## Working data
☆ ☆ ☆ ☆ ☆ ☆ ☆

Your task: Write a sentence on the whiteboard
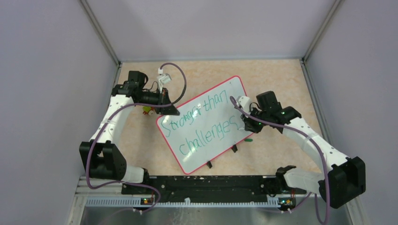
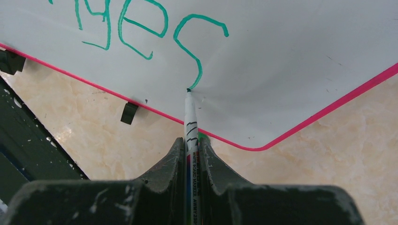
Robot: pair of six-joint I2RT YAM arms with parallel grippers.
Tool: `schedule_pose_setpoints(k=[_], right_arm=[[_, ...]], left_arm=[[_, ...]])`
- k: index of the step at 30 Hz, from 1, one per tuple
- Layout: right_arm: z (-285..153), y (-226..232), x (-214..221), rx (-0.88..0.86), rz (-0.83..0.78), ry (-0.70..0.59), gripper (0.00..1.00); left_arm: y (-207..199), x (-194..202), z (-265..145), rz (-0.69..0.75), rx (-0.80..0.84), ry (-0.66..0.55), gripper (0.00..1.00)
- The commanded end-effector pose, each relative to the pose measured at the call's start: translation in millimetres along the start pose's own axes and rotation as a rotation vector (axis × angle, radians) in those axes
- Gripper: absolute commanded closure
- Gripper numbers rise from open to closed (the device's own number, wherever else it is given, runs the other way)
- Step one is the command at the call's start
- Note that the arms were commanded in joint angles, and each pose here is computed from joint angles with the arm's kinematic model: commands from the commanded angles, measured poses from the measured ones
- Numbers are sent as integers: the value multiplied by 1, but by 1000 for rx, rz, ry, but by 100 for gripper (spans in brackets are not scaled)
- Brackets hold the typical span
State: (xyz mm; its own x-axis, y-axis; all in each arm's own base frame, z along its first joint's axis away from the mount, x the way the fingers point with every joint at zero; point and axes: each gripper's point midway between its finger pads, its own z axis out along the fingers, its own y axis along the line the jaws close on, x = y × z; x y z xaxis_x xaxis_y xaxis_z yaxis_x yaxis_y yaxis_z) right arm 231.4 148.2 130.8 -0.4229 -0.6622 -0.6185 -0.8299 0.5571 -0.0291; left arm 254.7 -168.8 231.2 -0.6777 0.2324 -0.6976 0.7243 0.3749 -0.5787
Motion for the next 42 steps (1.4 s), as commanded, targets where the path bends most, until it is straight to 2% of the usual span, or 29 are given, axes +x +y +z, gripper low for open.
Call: schedule_pose_setpoints(k=[1,12,21,29,42], right_arm=[[5,3,-15,-9,-32,-53,100],[6,24,-46,-78,-68,-109,100],[-25,39,-60,-125,-57,-191,100],[-34,6,-33,-53,5,-157,100],[-15,-22,-23,51,19,-102,100]], left_arm=[[2,-12,0,163,-24,-17,100],[1,-12,0,167,-25,-16,100],[2,-12,1,160,-25,-15,100],[1,-12,1,159,-20,-16,100],[1,-11,0,162,-27,-15,100]])
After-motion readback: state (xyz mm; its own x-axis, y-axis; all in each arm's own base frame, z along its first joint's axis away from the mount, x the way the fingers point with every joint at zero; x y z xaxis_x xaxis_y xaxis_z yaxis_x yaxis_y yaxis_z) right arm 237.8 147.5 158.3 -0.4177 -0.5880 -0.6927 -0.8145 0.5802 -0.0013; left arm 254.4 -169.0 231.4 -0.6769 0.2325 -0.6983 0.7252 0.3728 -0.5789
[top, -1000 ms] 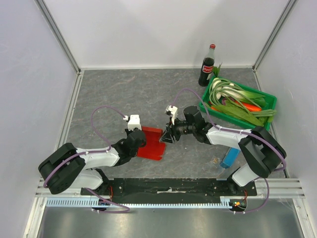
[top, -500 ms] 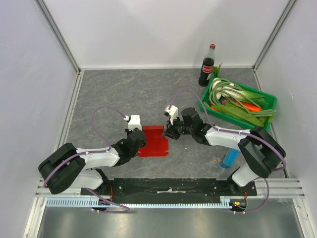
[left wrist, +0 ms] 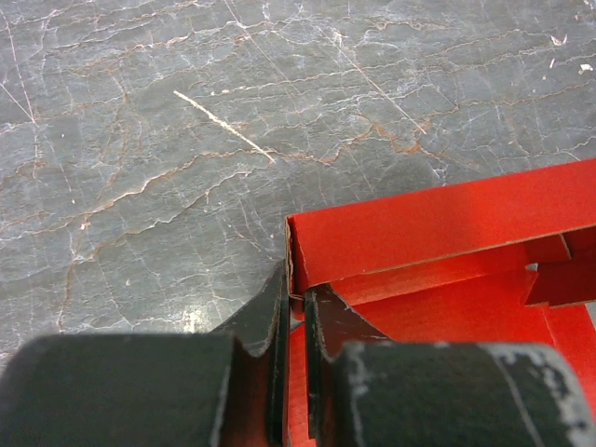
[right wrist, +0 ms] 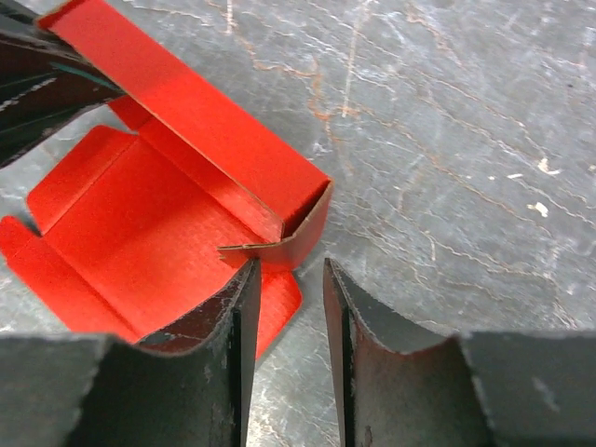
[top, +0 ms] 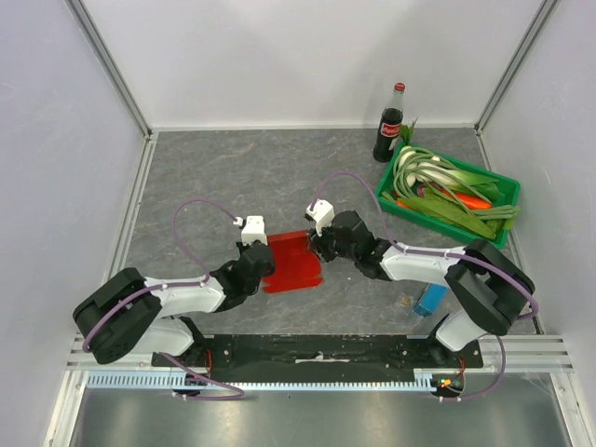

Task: Fold the paper box

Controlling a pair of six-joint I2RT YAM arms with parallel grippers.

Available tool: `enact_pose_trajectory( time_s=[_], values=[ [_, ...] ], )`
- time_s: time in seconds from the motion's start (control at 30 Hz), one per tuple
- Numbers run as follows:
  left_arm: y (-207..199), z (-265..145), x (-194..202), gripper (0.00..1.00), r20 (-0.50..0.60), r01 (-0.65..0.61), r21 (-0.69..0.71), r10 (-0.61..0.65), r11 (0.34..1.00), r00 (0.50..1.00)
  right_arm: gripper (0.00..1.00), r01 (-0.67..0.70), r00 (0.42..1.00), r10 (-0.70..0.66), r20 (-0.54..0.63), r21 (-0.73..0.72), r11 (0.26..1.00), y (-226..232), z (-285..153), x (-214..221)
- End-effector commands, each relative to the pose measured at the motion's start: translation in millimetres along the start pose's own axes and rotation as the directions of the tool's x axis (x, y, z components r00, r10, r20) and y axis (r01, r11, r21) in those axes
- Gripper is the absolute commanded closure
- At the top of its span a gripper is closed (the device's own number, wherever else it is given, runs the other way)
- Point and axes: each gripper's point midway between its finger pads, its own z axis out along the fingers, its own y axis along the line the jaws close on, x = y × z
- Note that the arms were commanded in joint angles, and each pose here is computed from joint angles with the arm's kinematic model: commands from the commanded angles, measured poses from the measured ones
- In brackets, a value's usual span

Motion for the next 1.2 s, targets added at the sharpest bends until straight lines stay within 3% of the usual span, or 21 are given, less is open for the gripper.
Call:
enact_pose_trajectory(
  time_s=[0.0, 0.2, 0.37, 0.5, 0.7, 0.9, 1.17],
  values=[
    [-18.6, 2.1, -15.4, 0.98, 0.037, 0.05, 0.048, -0.052, 0.998, 0.998, 0.62, 0.015, 0.999, -0.024, 0.045, 0.175, 0.984, -28.1, 1.9, -6.5],
    [-17.2, 3.0, -16.7, 0.98, 0.042, 0.052, 0.036, -0.054, 0.998, 0.998, 0.64, -0.002, 1.0, -0.004, 0.03, 0.192, 0.981, -29.5, 2.0, -2.9],
    [-16.1, 5.0, -13.5, 0.98, 0.035, 0.059, 0.02, -0.06, 0.998, 0.998, 0.52, 0.022, 0.998, -0.031, 0.053, 0.162, 0.987, -24.5, 1.3, -5.5],
    [-14.2, 6.7, -13.1, 0.98, 0.032, 0.063, 0.001, -0.063, 0.998, 0.997, 0.51, 0.043, 0.999, -0.044, 0.015, 0.073, 0.996, -10.0, 7.0, 2.4],
    [-7.8, 7.1, -13.0, 0.98, 0.038, 0.07, -0.038, -0.068, 0.997, 0.997, 0.5, 0.013, 0.999, -0.008, -0.05, 0.115, 0.993, -15.5, -8.2, 20.6],
    [-5.2, 7.6, -8.8, 0.98, 0.032, 0.07, -0.046, -0.069, 0.996, 0.997, 0.45, 0.034, 0.999, -0.034, 0.0, 0.061, 0.998, -5.8, -19.4, 20.8],
    [-5.0, 6.8, -9.4, 0.98, 0.038, 0.036, -0.032, -0.035, 0.999, 0.999, 0.42, 0.117, 0.992, -0.119, 0.039, 0.052, 0.992, -8.6, 4.1, 5.0]
  ],
)
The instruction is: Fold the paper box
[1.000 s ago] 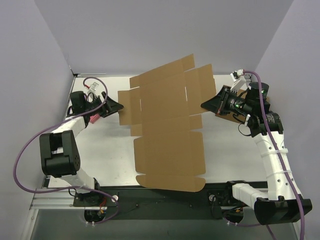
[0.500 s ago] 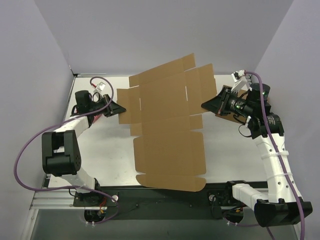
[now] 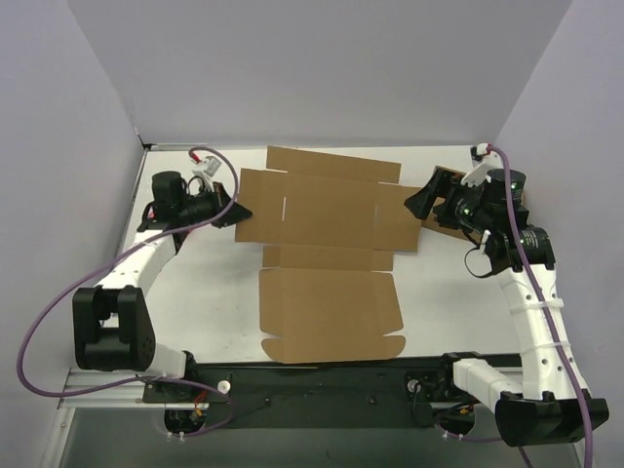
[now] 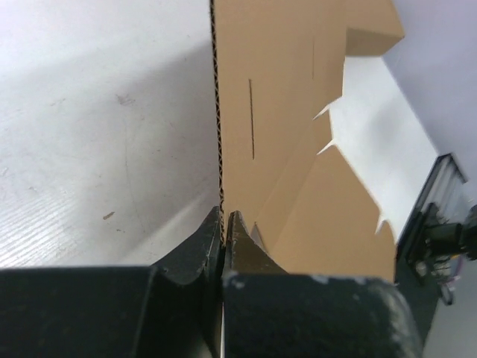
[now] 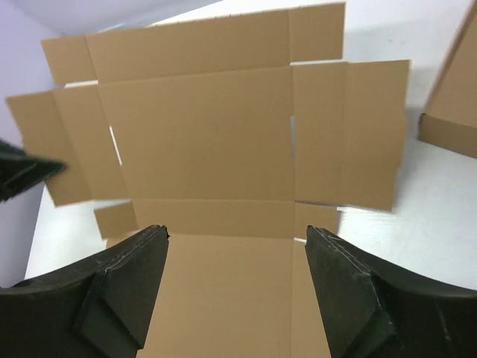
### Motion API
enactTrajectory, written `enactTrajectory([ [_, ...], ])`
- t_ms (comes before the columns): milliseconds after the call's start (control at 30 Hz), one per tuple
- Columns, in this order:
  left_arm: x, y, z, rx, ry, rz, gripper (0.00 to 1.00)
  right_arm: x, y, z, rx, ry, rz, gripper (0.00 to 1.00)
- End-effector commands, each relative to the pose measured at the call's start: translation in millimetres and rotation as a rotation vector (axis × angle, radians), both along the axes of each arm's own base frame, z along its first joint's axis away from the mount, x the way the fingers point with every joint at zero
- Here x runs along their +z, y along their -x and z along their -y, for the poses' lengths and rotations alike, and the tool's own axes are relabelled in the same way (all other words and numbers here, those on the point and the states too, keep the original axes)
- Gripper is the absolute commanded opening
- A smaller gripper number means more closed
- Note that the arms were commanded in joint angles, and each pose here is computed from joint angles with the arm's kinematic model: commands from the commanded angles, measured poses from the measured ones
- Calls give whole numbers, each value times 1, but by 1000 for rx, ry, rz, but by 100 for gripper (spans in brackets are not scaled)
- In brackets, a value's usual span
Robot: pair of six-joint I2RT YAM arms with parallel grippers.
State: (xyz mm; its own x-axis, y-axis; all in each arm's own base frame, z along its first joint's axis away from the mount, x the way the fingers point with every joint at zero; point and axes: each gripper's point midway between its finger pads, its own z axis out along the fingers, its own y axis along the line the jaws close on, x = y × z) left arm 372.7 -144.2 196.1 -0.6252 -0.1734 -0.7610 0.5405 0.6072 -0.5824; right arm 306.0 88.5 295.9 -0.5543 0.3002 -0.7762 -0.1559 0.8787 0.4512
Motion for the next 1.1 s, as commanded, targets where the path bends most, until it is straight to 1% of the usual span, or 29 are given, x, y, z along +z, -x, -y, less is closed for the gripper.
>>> enactTrajectory([
  [0,21,12,18,-66,-196,188,0,28,-5,17,-149,-20,54,76],
  [67,18,17,24,-64,-244,218,0,23,-7,-6,-113,-120,19,76],
  [100,25,20,26,-71,-268,265,0,29,-14,-14,-108,-162,45,76],
  [133,26,22,27,-70,-286,285,0,18,-16,-22,-106,-208,13,76],
  [167,22,25,31,-73,-325,312,0,23,-24,-35,-110,-306,4,77],
  [233,29,33,34,-68,-370,377,0,11,-29,-47,-129,-420,-49,76],
  [267,24,37,37,-64,-422,410,0,17,-35,-55,-152,-524,-57,76],
  [300,31,42,39,-60,-440,452,0,17,-38,-57,-171,-569,-69,76],
  [333,32,41,36,-24,-474,477,0,19,-41,-59,-181,-611,-64,75],
  [367,34,43,35,-21,-498,508,0,20,-45,-60,-197,-656,-52,75],
  [400,35,52,41,-31,-502,533,0,22,-45,-64,-221,-718,-76,75],
  [467,39,53,41,-9,-524,567,0,19,-48,-66,-253,-787,-89,76],
  [500,40,58,45,-14,-530,587,0,20,-48,-68,-273,-858,-119,76],
  [567,41,60,46,-7,-550,615,0,21,-51,-71,-283,-928,-139,77],
  [600,47,62,45,3,-548,637,0,13,-51,-71,-303,-957,-170,78],
  [633,43,66,48,0,-558,647,0,11,-53,-71,-323,-1003,-199,78],
  [733,42,73,51,0,-602,699,0,2,-57,-68,-388,-1066,-243,79],
  [833,39,82,57,-13,-633,725,0,-8,-58,-64,-455,-1088,-293,79],
  [900,45,83,60,-1,-629,760,0,-15,-58,-63,-486,-1090,-329,79],
  [1000,44,87,63,-4,-655,786,0,-19,-58,-63,-519,-1063,-378,78],
  [1067,42,93,67,-24,-668,811,0,-31,-55,-64,-544,-1035,-432,78],
])
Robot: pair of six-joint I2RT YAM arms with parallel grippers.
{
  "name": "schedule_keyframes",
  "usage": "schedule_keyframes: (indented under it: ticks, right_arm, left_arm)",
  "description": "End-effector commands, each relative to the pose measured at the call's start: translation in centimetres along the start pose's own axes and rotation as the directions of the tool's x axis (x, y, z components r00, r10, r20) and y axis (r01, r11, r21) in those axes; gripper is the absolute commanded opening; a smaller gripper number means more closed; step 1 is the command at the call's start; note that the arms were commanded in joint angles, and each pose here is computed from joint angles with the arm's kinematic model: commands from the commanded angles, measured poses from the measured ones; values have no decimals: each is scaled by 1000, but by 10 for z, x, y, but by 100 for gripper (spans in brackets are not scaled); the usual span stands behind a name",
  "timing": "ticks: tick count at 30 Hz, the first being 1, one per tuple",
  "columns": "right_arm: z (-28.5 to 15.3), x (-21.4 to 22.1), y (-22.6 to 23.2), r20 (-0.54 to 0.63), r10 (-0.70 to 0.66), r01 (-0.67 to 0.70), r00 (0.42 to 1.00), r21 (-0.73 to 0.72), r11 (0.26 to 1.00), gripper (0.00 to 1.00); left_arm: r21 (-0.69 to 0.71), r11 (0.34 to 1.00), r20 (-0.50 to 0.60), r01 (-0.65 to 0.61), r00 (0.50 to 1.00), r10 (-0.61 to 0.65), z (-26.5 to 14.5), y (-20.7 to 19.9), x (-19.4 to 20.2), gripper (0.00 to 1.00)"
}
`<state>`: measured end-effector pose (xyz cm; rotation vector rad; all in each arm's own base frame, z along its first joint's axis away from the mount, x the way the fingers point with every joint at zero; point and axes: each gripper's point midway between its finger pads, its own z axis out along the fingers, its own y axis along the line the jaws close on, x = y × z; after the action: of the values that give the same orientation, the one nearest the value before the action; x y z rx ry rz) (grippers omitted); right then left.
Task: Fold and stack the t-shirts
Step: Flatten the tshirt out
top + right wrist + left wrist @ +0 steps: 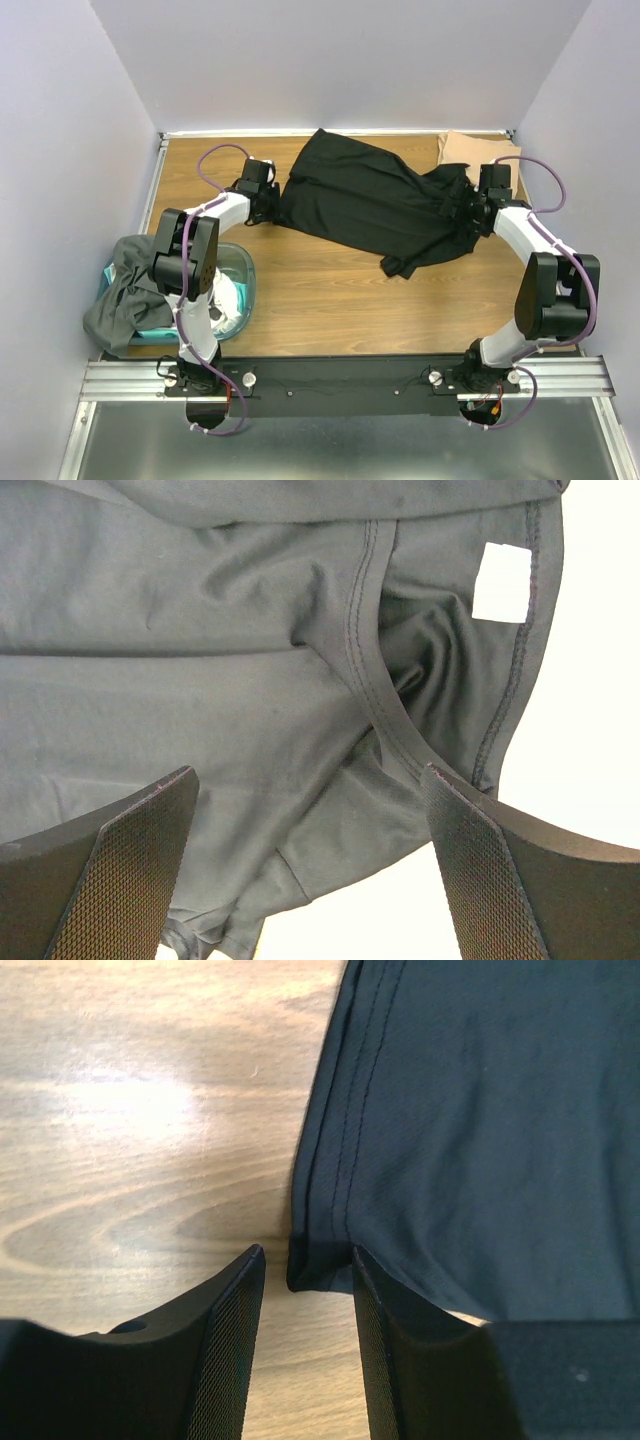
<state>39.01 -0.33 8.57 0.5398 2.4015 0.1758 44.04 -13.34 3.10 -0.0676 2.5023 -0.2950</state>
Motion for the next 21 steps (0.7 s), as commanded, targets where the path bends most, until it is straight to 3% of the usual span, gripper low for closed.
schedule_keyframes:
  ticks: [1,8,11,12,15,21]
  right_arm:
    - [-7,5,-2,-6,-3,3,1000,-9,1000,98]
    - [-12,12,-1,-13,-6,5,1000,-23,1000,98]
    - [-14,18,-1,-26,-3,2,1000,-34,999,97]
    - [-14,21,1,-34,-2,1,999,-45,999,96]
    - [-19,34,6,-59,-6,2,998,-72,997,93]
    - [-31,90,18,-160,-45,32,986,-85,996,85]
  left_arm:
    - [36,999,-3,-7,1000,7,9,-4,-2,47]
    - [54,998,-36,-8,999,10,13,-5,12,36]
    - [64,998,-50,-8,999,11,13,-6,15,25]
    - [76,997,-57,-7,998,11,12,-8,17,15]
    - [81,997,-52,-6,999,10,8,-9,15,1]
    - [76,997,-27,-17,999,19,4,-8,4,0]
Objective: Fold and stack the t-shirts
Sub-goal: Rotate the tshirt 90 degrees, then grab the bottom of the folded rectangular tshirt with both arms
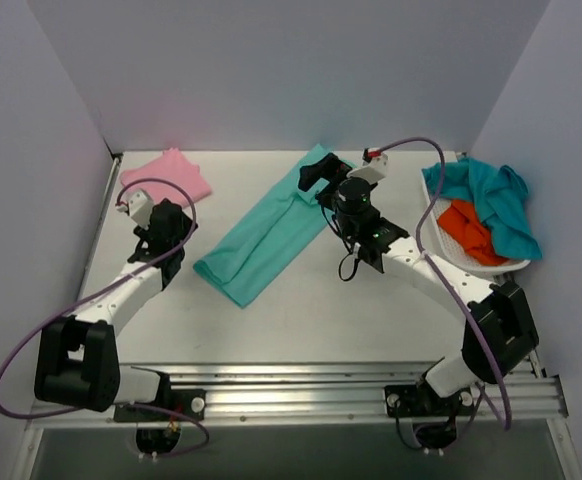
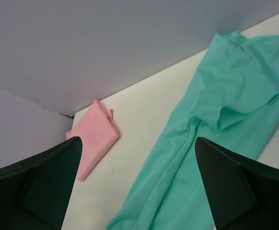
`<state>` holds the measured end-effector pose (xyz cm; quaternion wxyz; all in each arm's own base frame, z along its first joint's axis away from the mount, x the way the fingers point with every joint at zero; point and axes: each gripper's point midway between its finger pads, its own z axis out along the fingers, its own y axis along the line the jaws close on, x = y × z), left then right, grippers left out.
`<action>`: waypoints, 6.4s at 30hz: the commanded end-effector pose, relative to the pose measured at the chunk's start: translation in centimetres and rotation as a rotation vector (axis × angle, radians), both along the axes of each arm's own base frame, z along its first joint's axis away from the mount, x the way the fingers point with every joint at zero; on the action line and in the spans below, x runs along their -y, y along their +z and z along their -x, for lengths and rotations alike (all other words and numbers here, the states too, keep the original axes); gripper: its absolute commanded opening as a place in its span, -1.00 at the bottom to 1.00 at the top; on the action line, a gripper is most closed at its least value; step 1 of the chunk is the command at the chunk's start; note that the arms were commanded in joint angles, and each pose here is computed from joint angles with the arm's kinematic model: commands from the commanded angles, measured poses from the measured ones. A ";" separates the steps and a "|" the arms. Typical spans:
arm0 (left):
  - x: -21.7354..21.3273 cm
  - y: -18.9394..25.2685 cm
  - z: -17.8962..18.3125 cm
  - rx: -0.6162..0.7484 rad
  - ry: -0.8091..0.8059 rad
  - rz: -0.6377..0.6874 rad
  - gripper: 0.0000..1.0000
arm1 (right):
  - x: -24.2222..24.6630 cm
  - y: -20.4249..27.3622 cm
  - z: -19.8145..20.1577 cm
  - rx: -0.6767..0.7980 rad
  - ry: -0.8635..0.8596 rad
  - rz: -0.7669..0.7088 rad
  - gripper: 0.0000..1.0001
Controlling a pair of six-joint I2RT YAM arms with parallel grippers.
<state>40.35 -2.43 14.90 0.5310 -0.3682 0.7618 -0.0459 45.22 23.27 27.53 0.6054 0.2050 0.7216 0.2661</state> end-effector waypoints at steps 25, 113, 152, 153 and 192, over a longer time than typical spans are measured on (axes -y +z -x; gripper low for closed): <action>-0.8 2.6 3.3 0.045 0.019 0.011 0.35 | -18.0 -24.2 18.5 -0.541 0.323 -0.041 0.99; 32.8 -9.6 23.5 -0.356 -0.947 0.242 0.33 | 12.8 -18.8 26.4 -0.509 -0.210 0.156 0.91; 31.8 -7.6 23.0 -0.154 -0.828 0.382 0.32 | 13.3 -20.3 24.7 -0.512 -0.240 0.181 0.90; 32.0 -8.4 23.1 -0.170 -0.831 0.373 0.31 | 13.3 -20.4 24.7 -0.514 -0.238 0.186 0.90; 37.6 -11.4 25.3 -0.184 -1.036 0.565 -0.61 | 13.6 -20.9 24.8 -0.527 -0.236 0.171 0.88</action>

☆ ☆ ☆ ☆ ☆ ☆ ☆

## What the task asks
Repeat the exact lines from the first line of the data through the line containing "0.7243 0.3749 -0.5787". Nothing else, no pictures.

## Output for this exercise
Your task: Write a sentence on the whiteboard
Robot: pair of six-joint I2RT YAM arms with parallel grippers.
Tool: `schedule_pose_setpoints(k=[_], right_arm=[[_, ...]], left_arm=[[_, ...]])`
- k: index of the step at 30 Hz, from 1, one per tuple
- Layout: right_arm: z (-285..153), y (-226..232), x (-214..221), rx (-0.88..0.86), rz (-0.83..0.78), ry (-0.70..0.59), gripper (0.00..1.00); left_arm: y (-207..199), x (-194..202), z (-265..145), rz (-0.69..0.75), rx (-0.80..0.84), ry (-0.66..0.55), gripper (0.00..1.00)
- The commanded end-effector pose, each relative to the pose measured at the call's start: translation in millimetres along the start pose's own axes and rotation as a rotation vector (axis × angle, radians) in those axes
- Gripper: absolute commanded closure
- Gripper numbers rise from open to closed (the device's own number, wherever else it is given, runs the other way)
- Step one is the command at the call's start
- Note that the arms were commanded in joint angles, and each pose here is computed from joint angles with the arm's kinematic model: commands from the commanded angles, measured poses from the measured ones
- Numbers are sent as integers: the value multiplied by 1, but by 1000 for rx, rz, ry, but by 100 for gripper (spans in brackets are not scaled)
- Brackets hold the typical span
State: (xyz mm; its own x-axis, y-axis; all in each arm's own base frame, z along its first joint's axis away from the mount, x the way the fingers point with every joint at zero; point and axes: each gripper's point midway between its finger pads, its own z axis out along the fingers, its own y axis along the line the jaws close on, x = y × z; x y z xaxis_x xaxis_y xaxis_z yaxis_x yaxis_y yaxis_z) right arm 231.4 148.2 130.8 -0.4229 -0.6622 -0.6185 -0.8299 0.5571 -0.0291; left arm 254.7 -168.8 231.2 -0.6777 0.2324 -0.6976 0.7243 0.3749 -0.5787

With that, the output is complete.